Three Model Families Under One Roof
Classical Baselines That Actually Matter
A rigorous evaluation of quantum or hybrid models requires strong classical baselines. The platform provides:
- Message‑Passing GNN – a standard graph‑convolutional baseline.
- Graph Attention Network (GAT) – edge‑aware attention for richer relational modeling.
- MPNN with GRU updates & Set2Set pooling – combines recurrent updates with a powerful read‑out.
All three models share the same training‑ and evaluation‑pipeline, guaranteeing a fair comparison.
Quantum Models Beyond Toy Circuits
A legacy 4‑qubit variational circuit is included as a reference point (lower bound on quantum capacity). More expressive quantum models are then explored:
| Model | Key Features |
|---|---|
| 8‑qubit variational circuits | Larger Hilbert space, deeper expressivity. |
| Data‑reuploading feature maps | Re‑inject classical data at multiple layers to boost representational power. |
| Hardware‑aware circuit design | Tailored to the connectivity and native gate set of the target quantum processor. |
| Quantum kernel methods | Non‑variational alternative that leverages quantum‑enhanced similarity measures. |
Noise, shot statistics, and gradient behaviour are treated as first‑class concerns rather than ignored artifacts.

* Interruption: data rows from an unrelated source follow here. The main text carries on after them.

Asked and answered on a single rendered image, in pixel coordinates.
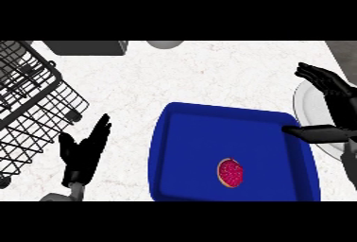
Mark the white plate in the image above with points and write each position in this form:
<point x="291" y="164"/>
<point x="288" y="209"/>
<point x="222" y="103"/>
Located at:
<point x="313" y="107"/>

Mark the grey round object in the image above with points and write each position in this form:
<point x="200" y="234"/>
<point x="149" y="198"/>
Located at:
<point x="166" y="44"/>

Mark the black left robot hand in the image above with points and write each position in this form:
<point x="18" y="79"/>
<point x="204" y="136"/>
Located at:
<point x="83" y="154"/>

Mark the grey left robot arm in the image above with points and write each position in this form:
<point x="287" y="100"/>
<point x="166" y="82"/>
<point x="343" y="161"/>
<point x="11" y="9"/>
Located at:
<point x="65" y="194"/>

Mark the blue tray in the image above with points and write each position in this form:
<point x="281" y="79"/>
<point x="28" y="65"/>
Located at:
<point x="232" y="151"/>

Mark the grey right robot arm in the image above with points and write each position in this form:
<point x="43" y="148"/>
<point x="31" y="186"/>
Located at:
<point x="352" y="164"/>

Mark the grey flat appliance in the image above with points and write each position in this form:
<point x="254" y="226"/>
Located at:
<point x="344" y="56"/>

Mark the dark grey box appliance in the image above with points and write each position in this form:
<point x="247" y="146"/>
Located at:
<point x="89" y="47"/>

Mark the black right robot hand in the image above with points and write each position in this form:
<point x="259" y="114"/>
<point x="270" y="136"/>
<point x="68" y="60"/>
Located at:
<point x="340" y="104"/>

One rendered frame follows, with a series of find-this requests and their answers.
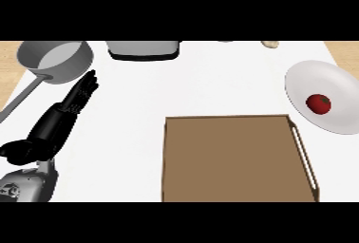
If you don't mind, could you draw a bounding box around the brown wooden tray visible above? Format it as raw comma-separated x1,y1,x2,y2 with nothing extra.
162,114,323,203

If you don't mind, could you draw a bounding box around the red tomato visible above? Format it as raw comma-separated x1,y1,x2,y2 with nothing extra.
305,93,333,115

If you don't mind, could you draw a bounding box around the white round plate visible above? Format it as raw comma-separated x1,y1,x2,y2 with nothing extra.
284,60,359,136

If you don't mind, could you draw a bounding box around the grey and black appliance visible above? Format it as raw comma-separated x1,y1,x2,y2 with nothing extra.
105,41,182,62

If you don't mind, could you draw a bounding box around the grey saucepan with long handle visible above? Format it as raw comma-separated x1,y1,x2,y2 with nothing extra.
0,41,97,123

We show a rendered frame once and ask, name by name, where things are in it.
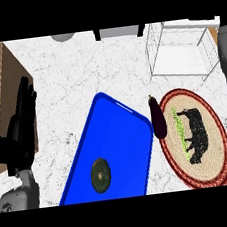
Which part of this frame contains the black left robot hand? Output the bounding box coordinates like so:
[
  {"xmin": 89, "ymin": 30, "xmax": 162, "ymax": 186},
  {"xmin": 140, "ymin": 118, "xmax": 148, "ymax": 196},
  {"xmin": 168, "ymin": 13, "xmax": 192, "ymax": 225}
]
[{"xmin": 0, "ymin": 74, "xmax": 47, "ymax": 179}]

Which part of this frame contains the round woven placemat with bear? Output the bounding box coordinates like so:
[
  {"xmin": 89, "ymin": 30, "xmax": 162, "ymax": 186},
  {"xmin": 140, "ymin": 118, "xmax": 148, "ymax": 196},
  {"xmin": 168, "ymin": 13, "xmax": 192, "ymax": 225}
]
[{"xmin": 152, "ymin": 82, "xmax": 227, "ymax": 194}]

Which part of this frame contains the blue rectangular tray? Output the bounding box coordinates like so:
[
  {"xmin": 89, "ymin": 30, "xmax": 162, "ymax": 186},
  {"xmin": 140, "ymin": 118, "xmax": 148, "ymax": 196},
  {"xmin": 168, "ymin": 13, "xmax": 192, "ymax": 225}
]
[{"xmin": 45, "ymin": 86, "xmax": 163, "ymax": 207}]

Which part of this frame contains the grey round object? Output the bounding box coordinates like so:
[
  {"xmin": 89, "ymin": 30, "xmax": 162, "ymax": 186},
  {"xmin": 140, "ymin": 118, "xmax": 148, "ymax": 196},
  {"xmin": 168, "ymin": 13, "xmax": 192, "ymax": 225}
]
[{"xmin": 50, "ymin": 33, "xmax": 77, "ymax": 45}]

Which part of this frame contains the dark purple eggplant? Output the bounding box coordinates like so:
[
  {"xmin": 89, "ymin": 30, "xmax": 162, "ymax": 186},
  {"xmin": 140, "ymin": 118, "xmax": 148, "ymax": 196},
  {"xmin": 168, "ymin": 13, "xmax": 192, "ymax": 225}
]
[{"xmin": 147, "ymin": 92, "xmax": 169, "ymax": 141}]

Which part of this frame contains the grey appliance with black legs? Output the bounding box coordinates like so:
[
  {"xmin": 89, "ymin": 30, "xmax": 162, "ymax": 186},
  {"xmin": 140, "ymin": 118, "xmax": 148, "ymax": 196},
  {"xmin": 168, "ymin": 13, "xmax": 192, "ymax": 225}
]
[{"xmin": 92, "ymin": 24, "xmax": 147, "ymax": 43}]

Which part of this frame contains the white wire tiered shelf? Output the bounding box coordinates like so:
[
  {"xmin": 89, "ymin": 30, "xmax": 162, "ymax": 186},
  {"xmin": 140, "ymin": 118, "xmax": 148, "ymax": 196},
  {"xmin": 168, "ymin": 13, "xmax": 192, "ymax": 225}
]
[{"xmin": 142, "ymin": 15, "xmax": 227, "ymax": 89}]

Hybrid Classical‑Quantum Models Done Properly
Naïve hybrids often concatenate a tiny quantum output with a large classical embedding, causing the quantum signal to be drowned out. The Hybrid V2 architecture enforces dimension‑matched fusion:
- Shared GNN encoder → 128‑dimensional node/graph embedding.

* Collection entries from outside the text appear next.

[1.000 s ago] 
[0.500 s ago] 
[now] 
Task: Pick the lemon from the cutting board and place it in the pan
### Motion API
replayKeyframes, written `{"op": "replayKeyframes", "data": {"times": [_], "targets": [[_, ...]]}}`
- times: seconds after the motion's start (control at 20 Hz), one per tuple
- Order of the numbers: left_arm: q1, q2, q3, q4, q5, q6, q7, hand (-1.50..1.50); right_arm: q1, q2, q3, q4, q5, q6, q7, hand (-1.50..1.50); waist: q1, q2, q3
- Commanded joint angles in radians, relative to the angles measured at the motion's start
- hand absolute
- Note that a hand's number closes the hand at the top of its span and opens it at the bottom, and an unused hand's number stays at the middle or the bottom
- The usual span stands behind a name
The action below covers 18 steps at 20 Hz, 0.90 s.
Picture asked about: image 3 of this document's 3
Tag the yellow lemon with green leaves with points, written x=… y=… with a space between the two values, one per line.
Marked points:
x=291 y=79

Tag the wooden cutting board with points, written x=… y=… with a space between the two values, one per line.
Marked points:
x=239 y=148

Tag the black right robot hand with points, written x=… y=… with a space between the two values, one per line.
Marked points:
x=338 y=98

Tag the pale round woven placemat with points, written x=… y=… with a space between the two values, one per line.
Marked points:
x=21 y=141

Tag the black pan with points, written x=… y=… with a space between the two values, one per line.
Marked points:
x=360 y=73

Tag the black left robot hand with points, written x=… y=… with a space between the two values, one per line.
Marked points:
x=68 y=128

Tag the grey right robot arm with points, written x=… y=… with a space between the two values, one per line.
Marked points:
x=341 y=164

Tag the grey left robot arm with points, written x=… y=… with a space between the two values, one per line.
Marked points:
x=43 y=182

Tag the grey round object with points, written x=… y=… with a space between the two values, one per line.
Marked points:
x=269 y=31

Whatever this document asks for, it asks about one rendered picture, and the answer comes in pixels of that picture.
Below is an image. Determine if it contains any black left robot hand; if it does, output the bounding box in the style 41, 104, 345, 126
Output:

- Classical branch → projects the 128‑D embedding to 64 D.
- Quantum branch
- Compresses the 128‑D embedding into a set of qubits.
- Processes it with a variational quantum circuit (VQC).
- Upsamples the quantum output back to 64 D.
- Learned gating layer → combines the 64‑D classical and quantum representations per input.
Training Schedule
| Stage | Description |
|---|---|
| 1️⃣ Classical pre‑training | Train the GNN and classical branch alone until convergence. |
| 2️⃣ Joint training | Enable the quantum branch and train the full hybrid end‑to‑end. |
| 3️⃣ Low‑learning‑rate fine‑tuning | Refine all parameters with a reduced learning rate to stabilize quantum contributions. |
This staged approach lets quantum features contribute conditionally, rather than being assumed to improve performance automatically.
Illustration
(The original image link was incomplete, so the illustration has been omitted.)
Training, Evaluation, and Scientific Rigor
Experiments are defined through configuration files and hashed for reproducibility. Random seeds are controlled across Python, NumPy, and JAX.
Evaluation includes
- Murcko scaffold splits – realistic generalisation across chemical space.
- Systematic ablations of architecture and circuit parameters.
- Uncertainty estimation via Monte‑Carlo dropout and quantum shot noise.
- Diagnostics for barren plateaus and overall trainability.
- Surrogatability tests to probe how well classical models can mimic quantum outputs.
The goal is not to chase headline numbers but to gain a deeper understanding of model behaviour.
From Research Code to Production Inference
Trained models are managed via a lightweight model registry that handles configuration, checkpoint loading, and caching.
A FastAPI service exposes:
- Single‑molecule inference
- Batch inference
- Optional uncertainty estimates
From the client’s perspective, classical, quantum, and hybrid models share the same interface, closing the gap between experimentation and real‑world use.
Code and Reproducibility
The full implementation—including configuration files, data loaders, model architectures, training pipelines, evaluation utilities, and the FastAPI inference service—is available in the GitHub repository:
GitHub repository:
https://github.com/your-username/your-repo
Final Thoughts
Rather than asking whether quantum models “win”, this platform asks a more useful question: when, where, and how do they contribute?
Answering that responsibly requires shared infrastructure, strong baselines, and measurable uncertainty. This project aims to provide exactly that.